* _EXERCISE DETAILS_
At the line with "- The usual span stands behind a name", start repeating the data, and continue line by line through the final line, exactly.

* _DATA FOR THE TASK_
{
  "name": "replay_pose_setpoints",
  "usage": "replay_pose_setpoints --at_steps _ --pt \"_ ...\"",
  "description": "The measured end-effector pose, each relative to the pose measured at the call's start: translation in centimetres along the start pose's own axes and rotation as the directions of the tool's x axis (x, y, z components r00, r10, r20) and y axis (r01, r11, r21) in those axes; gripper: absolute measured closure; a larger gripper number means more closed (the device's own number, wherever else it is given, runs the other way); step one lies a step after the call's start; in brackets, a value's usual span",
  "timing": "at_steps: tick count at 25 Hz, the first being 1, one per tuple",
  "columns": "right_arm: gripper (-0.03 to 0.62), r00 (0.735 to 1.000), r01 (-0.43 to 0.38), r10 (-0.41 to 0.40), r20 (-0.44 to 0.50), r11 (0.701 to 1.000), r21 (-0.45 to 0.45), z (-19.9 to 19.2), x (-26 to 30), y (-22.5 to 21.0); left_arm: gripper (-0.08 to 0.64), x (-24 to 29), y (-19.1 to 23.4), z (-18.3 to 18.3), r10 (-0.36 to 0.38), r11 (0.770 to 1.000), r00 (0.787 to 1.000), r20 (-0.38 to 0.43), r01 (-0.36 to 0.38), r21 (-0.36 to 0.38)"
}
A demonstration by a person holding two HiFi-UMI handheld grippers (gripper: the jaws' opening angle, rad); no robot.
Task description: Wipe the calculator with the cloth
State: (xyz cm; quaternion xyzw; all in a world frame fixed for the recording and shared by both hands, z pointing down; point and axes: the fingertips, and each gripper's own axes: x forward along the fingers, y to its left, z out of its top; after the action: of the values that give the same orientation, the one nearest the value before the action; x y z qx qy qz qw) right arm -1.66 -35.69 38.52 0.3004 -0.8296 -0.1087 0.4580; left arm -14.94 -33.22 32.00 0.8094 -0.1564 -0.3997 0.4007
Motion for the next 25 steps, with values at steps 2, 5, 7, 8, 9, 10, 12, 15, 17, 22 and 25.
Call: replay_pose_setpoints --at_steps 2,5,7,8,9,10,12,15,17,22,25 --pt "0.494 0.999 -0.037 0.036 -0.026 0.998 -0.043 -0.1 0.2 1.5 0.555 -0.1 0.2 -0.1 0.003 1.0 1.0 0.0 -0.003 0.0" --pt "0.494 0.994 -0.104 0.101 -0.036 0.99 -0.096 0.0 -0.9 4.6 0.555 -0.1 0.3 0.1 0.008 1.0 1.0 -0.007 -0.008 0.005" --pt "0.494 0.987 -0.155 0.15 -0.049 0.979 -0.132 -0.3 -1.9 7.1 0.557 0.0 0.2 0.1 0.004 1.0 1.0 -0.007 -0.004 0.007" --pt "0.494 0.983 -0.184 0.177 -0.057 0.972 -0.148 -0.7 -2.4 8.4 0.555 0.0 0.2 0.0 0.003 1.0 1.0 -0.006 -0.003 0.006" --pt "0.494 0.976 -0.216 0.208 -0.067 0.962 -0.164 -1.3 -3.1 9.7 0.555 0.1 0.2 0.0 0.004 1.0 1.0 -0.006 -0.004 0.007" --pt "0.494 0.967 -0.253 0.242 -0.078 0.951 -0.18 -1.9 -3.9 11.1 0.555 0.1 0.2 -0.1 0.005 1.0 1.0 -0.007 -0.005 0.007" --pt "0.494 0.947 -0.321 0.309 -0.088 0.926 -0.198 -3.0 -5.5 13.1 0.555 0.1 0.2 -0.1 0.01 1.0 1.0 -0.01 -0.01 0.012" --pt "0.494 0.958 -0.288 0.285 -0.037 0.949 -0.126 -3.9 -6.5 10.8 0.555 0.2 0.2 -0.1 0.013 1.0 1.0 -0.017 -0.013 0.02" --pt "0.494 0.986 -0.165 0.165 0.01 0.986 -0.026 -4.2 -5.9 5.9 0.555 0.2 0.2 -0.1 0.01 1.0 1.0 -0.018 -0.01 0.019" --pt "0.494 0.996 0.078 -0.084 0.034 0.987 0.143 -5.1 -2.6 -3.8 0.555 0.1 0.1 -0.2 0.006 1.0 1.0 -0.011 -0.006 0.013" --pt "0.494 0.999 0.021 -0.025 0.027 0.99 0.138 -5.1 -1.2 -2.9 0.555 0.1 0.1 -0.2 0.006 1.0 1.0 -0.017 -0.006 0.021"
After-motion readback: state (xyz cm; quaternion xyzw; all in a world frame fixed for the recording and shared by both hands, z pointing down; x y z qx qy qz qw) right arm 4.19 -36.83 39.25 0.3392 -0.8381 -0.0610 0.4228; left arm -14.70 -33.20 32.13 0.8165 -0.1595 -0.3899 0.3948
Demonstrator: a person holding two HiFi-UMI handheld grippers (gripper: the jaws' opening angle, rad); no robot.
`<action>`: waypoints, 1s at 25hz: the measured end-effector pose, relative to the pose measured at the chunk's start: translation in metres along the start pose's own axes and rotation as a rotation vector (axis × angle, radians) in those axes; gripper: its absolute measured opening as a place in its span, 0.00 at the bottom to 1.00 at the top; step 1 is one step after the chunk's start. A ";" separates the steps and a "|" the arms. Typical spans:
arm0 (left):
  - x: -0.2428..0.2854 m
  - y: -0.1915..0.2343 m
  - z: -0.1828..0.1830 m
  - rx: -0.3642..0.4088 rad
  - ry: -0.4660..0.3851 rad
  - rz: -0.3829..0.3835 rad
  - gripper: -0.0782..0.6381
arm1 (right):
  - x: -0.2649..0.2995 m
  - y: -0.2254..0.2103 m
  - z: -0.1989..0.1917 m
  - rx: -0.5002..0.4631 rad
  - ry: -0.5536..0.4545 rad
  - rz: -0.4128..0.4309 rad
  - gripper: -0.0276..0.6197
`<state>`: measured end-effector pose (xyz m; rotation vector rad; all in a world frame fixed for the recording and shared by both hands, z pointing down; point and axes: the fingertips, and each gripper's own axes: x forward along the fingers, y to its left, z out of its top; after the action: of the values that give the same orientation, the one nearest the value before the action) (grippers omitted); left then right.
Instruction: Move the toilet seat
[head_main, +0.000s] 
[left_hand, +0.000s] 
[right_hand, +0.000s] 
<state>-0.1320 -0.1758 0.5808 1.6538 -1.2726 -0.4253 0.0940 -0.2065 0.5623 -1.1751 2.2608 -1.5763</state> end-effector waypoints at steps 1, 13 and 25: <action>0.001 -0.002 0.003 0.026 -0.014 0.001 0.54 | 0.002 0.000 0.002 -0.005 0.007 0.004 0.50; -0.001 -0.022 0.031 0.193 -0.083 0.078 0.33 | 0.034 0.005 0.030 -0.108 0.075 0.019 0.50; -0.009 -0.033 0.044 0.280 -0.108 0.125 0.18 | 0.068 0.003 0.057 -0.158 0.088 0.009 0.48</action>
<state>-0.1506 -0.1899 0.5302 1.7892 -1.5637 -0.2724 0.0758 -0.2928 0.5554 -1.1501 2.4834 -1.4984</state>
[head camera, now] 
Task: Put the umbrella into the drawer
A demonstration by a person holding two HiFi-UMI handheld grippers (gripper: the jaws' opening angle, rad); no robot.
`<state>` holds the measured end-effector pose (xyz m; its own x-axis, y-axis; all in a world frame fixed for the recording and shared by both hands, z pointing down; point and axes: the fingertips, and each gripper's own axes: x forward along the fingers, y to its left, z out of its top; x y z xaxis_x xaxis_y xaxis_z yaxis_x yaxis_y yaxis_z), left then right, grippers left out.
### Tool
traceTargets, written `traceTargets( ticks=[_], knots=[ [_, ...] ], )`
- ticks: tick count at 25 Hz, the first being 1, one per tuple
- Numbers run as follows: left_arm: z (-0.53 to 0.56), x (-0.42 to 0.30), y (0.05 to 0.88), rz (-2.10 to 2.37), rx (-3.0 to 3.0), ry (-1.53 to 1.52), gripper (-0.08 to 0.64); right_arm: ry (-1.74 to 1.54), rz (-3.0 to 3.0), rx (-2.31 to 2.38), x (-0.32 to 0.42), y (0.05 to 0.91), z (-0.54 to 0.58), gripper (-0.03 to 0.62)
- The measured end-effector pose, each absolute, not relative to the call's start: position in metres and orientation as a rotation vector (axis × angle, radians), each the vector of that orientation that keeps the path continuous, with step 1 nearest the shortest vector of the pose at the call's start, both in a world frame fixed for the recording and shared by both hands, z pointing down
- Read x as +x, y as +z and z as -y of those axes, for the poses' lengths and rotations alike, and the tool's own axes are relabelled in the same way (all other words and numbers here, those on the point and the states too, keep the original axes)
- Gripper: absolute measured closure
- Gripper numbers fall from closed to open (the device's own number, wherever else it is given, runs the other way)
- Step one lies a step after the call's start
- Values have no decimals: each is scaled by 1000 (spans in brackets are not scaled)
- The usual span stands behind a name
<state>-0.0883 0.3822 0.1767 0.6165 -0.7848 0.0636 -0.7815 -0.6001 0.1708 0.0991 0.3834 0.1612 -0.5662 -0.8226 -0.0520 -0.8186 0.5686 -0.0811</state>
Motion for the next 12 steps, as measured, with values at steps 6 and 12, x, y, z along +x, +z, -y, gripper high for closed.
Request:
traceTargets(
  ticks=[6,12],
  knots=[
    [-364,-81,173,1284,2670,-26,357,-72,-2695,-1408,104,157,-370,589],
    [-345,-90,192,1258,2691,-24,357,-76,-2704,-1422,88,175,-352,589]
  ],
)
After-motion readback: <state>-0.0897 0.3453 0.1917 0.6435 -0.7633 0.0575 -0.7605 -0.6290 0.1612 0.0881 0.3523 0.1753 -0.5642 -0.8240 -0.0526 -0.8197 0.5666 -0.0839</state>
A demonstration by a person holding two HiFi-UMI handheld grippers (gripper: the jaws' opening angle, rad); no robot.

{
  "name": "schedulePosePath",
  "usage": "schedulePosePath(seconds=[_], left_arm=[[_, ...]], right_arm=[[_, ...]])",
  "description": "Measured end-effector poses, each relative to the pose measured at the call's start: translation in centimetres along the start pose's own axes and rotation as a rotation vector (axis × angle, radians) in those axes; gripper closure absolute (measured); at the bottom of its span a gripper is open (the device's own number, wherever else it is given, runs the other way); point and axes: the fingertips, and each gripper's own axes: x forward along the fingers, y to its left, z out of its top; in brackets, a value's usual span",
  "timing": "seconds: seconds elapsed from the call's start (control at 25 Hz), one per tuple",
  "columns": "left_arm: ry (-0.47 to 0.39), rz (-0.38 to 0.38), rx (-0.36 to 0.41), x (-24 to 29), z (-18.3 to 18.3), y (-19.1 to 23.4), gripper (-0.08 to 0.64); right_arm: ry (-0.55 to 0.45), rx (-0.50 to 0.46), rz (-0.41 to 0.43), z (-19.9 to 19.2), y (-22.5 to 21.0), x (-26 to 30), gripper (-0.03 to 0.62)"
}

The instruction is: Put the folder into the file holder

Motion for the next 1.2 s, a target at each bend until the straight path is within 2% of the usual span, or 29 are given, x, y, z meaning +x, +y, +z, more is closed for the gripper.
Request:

* _RESPONSE TO THIS TASK_
- The usual span stands behind a name
<state>-0.0883 0.3822 0.1767 0.6165 -0.7848 0.0636 -0.7815 -0.6001 0.1708 0.0991 0.3834 0.1612 -0.5662 -0.8226 -0.0520 -0.8186 0.5686 -0.0811</state>
Motion for the next 12 steps, as measured, with values at steps 6 and 12, x, y, z along +x, +z, -y, gripper high for closed.
Request:
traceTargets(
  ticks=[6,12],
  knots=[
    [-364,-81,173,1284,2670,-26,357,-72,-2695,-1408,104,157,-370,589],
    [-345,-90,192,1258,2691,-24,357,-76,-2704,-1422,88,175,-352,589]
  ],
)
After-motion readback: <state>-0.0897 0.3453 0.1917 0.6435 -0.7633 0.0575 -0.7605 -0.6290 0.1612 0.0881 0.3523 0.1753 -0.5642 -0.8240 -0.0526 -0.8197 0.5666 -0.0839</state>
A demonstration by a person holding two HiFi-UMI handheld grippers (gripper: the jaws' opening angle, rad); no robot.

{
  "name": "schedulePosePath",
  "usage": "schedulePosePath(seconds=[_], left_arm=[[_, ...]], right_arm=[[_, ...]])",
  "description": "Measured end-effector poses, each relative to the pose measured at the call's start: translation in centimetres along the start pose's own axes and rotation as a rotation vector (axis × angle, radians) in those axes; gripper closure absolute (measured); at the bottom of its span a gripper is open (the device's own number, wherever else it is given, runs the other way); point and axes: the fingertips, and each gripper's own axes: x forward along the fingers, y to its left, z out of its top; in brackets, a value's usual span",
  "timing": "seconds: seconds elapsed from the call's start (control at 25 Hz), one per tuple",
  "columns": "left_arm: ry (-0.47 to 0.39), rz (-0.38 to 0.38), rx (-0.36 to 0.41), x (-24 to 29), z (-18.3 to 18.3), y (-19.1 to 23.4), gripper (-0.08 to 0.64); right_arm: ry (-0.55 to 0.45), rx (-0.50 to 0.46), rz (-0.41 to 0.43), z (-19.9 to 19.2), y (-22.5 to 21.0), x (-26 to 30), gripper (-0.03 to 0.62)"
}

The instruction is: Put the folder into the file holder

Motion for the next 1.2 s, a target at each bend until the straight path is within 2% of the usual span, or 29 are given, x, y, z meaning +x, +y, +z, more is closed for the gripper.
Request:

The given output is complete.